You use the no-js class to style CSS for your webpage if you normally require JS for your site to function properly.
This provides a degraded but functional format, if you want to serve enough HTML and enough forms to make the page work without JS, but then hide the ghetto-version and replace it with the shiny and fancy stuff, later.
<!--[if IE]><![endif]--> is Microsoft's conditional comment.
So for IE version < 7 ([if lt IE 7]), <html lang="en" class="no-js ie6"> is used;
For IE version 7 ([if IE 7]), <html lang="en" class="no-js ie7"> is used;
and so on.
Finally, for IE version > 9([if gt IE 9]), <html lang="en" class="no-js"> is used.
And since it is a Microsoft specific comment, all non-IE browsers will treat it as normal comment, so only <html lang="en" class="no-js"> (the only un-commented part) is used.
Can anyone tell me what this is:
<!DOCTYPE html>
<!--[if lt IE 7]> <html class="no-js ie ie6" lang="en"> <![endif]-->
<!--[if IE 7]> <html class="no-js ie ie7" lang="en"> <![endif]-->
<!--[if IE 8]> <html class="no-js ie ie8" lang="en"> <![endif]-->
<!--[if gt IE 8]><!--> <html class="no-js iframe" lang="en"> <!--<![endif]-->
I have seen this on so many pages but there is no JavaScript link on some of the pages to support the document declaration.

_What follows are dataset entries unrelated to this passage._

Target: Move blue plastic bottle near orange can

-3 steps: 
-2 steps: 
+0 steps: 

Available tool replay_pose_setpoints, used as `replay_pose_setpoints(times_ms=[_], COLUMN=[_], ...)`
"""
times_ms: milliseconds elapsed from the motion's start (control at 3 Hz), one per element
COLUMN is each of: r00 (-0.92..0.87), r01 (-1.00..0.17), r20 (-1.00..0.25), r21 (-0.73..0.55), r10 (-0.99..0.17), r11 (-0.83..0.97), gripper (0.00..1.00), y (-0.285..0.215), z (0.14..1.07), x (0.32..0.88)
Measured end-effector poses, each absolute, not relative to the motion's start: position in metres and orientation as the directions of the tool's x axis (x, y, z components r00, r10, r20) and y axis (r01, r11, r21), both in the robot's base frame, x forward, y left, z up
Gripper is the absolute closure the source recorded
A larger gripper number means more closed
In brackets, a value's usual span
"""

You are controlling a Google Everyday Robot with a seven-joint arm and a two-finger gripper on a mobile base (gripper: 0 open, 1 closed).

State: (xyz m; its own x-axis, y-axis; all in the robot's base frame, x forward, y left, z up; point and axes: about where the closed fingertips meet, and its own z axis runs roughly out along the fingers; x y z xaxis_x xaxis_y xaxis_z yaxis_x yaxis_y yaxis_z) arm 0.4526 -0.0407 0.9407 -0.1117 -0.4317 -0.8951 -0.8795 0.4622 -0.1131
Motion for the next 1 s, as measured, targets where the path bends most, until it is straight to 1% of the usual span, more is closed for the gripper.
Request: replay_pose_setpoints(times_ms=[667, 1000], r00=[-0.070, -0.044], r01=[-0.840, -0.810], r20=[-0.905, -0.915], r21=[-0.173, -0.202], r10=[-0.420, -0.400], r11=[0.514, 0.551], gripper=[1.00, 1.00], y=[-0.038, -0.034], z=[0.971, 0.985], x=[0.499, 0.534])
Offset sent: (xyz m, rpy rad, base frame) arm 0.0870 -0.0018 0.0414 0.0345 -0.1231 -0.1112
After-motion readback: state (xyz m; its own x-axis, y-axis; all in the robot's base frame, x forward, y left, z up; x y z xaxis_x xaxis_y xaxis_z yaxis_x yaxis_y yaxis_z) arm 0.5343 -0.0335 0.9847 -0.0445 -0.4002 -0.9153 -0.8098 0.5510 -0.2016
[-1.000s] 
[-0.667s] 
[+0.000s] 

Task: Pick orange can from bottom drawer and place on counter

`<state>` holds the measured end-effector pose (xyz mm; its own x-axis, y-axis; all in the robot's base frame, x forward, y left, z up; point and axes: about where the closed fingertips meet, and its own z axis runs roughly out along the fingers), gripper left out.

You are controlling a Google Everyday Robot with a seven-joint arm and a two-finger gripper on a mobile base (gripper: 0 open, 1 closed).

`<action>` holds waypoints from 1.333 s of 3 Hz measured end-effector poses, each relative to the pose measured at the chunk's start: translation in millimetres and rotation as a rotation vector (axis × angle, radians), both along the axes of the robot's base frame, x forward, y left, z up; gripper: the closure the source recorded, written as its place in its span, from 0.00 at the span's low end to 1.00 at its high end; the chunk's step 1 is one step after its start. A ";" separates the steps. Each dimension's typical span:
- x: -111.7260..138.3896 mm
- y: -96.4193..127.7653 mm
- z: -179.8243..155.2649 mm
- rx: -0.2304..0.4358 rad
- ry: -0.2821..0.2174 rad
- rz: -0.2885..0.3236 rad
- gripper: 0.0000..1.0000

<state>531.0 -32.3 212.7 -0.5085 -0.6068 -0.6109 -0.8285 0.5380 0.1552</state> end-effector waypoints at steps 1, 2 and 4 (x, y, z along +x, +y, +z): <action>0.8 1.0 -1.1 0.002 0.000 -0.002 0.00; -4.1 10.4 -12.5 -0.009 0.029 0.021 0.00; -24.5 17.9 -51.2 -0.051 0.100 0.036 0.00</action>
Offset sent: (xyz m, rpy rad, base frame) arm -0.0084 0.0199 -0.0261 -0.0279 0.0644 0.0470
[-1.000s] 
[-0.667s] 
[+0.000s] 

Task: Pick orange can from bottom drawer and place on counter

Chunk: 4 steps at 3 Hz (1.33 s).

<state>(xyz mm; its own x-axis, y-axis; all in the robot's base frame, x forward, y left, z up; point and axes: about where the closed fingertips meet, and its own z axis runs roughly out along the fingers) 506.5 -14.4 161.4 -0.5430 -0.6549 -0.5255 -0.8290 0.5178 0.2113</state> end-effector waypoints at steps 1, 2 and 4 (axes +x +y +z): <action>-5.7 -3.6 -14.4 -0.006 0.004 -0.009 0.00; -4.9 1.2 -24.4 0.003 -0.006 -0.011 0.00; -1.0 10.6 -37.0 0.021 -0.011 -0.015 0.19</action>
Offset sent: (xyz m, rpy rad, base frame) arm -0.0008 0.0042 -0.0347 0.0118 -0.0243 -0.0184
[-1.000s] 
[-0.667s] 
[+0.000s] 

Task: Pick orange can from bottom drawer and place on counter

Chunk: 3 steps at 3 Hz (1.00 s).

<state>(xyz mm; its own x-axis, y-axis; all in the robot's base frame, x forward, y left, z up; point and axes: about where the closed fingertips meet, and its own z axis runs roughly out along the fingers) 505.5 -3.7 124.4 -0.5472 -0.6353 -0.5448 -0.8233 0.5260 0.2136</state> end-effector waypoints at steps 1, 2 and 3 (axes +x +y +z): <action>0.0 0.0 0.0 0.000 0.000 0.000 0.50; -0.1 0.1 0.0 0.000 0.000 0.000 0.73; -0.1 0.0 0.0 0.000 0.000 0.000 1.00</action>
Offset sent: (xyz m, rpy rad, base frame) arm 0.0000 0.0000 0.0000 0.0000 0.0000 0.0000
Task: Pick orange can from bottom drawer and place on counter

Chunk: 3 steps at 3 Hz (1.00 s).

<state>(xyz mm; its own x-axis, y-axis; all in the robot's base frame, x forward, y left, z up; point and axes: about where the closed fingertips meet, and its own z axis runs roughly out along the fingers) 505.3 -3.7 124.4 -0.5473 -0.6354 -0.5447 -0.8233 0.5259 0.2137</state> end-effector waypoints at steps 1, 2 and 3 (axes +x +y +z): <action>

It seems to be snippet from html5 Boilerplate's standard format for 'browser detection' , see http://html5boilerplate.com/
The section that you have highlighted allows for only one section of the <html> tag to be parsed depending upon the flavour of browser that the site visitor is using.
Read more about this method at the authors website > http://paulirish.com/2008/conditional-stylesheets-vs-css-hacks-answer-neither/
This is the doctype for HTML5 pages
<!DOCTYPE html>
The following lines means that the code between the commented tags is IE specific (first one is for browsers less than IE7 (IE6, IE5, etc...), second one for IE7, third one for IE8 and the last one for >= IE9)
<!--[if lt IE 7]> <html class="no-js ie ie6" lang="en"> <![endif]-->
<!--[if IE 7]> <html class="no-js ie ie7" lang="en"> <![endif]-->
<!--[if IE 8]> <html class="no-js ie ie8" lang="en"> <![endif]-->
<!--[if gt IE 8]><!--> <html class="no-js iframe" lang="en"> <!--<![endif]-->
<!--[if lt IE 7]>
That means that code inside the <!--[if lt IE 7]>...<![endif]--> will work only in IE 7 browser
and <!--[if lt IE 8]>...<![endif]--> only in IE8 browsers
This hint working only in IE browsers. For example you can write <!--[if lt IE 7]><style .../><![endif]--> and this style will work only in IE 7. Than on the next line you can write <!--[if lt IE 8]><style .../><![endif]--> and this styles will work only in IE8
Those are only checks for compatibility with older browsers
<!DOCTYPE html> usually refers to HTML5, browsers below IE9 don't support HTML5 at all, so tweaks are needed. That's why there are HTML if-clauses that check if you use IE and which version. The HTML element gets a special class for that browser version so that CSS can see if it's IE and in which version (e.g. for fixing the box model of IE6)
The no-js class probably gets removed by JavaScript so that CSS can access specific elements only if JavaScript is on/off
You should use this as your Doctype: <!DOCTYPE html>
The rest is not relevant for the doctype, and is IE-specific.